Activity
Your response should consist of the entire listing, transcribed exactly, with every image left out.

[Available data — start]

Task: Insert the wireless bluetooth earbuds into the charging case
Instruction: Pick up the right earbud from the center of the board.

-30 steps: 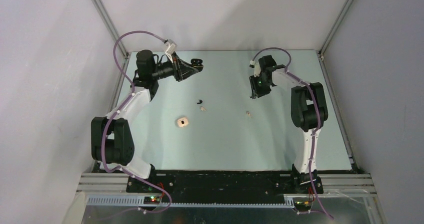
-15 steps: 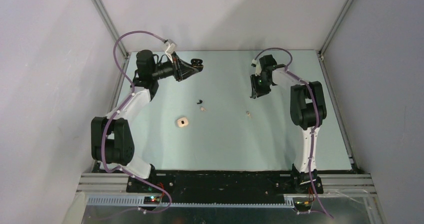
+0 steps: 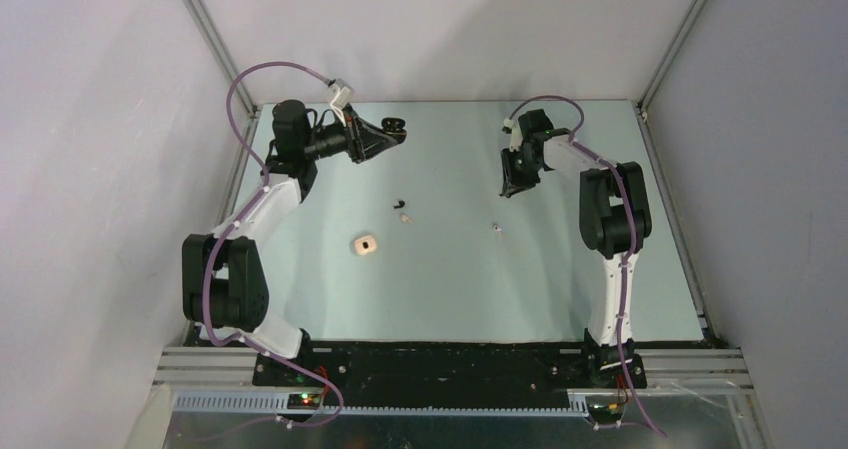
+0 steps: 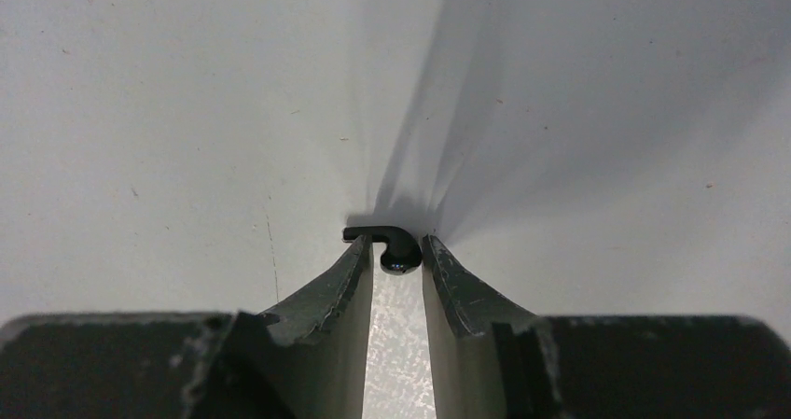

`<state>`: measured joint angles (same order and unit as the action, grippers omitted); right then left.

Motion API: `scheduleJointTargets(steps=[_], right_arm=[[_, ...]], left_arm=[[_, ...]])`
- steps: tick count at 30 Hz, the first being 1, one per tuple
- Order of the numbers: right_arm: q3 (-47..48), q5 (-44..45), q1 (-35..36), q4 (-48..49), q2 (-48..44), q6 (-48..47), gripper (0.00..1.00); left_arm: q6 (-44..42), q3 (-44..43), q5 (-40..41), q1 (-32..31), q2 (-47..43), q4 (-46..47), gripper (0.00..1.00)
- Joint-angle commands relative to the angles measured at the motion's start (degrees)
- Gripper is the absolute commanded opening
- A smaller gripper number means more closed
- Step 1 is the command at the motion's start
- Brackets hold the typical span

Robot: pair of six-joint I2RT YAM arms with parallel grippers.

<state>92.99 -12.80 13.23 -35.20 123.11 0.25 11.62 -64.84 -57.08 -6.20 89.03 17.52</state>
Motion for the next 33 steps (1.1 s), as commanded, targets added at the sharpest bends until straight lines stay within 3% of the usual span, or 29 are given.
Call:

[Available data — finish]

Written answer
Task: Insert the wireless bluetooth earbuds into the charging case
Instruction: Pick up the right earbud from the center of the board.

-30 steps: 
-15 steps: 
+0 steps: 
+0 steps: 

`<state>`: measured joint angles (same order and unit as the action, grippers omitted); right then left.

Motion API: `scheduleJointTargets(steps=[_], right_arm=[[_, ...]], left_arm=[[_, ...]])`
- steps: tick count at 30 Hz, the first being 1, one per tuple
- Order of the numbers: right_arm: q3 (-47..48), q5 (-44..45), q1 (-35..36), q4 (-48..49), q2 (-48..44), q6 (-48..47), gripper (0.00..1.00); left_arm: q6 (-44..42), q3 (-44..43), q5 (-40..41), q1 (-32..31), q2 (-47..43), q4 (-46..47), gripper (0.00..1.00)
- Joint-angle commands relative to the angles measured at the motion's start (degrees)
- Gripper is the absolute commanded opening
- A smaller gripper number means more closed
- Step 1 is the command at the motion's start
- Brackets hold the typical span

Robot: pair of six-joint I2RT YAM arms with parallel grippers.

<state>92.99 -12.80 13.23 -35.20 123.11 0.25 11.62 -64.84 -57.08 -6.20 89.03 17.52</state>
Motion for the next 33 steps (1.1 s), as commanded, targets added at the sharpest bends until straight lines stay within 3% of the usual span, or 29 are given.
Call:

Nothing further remains in this exercise.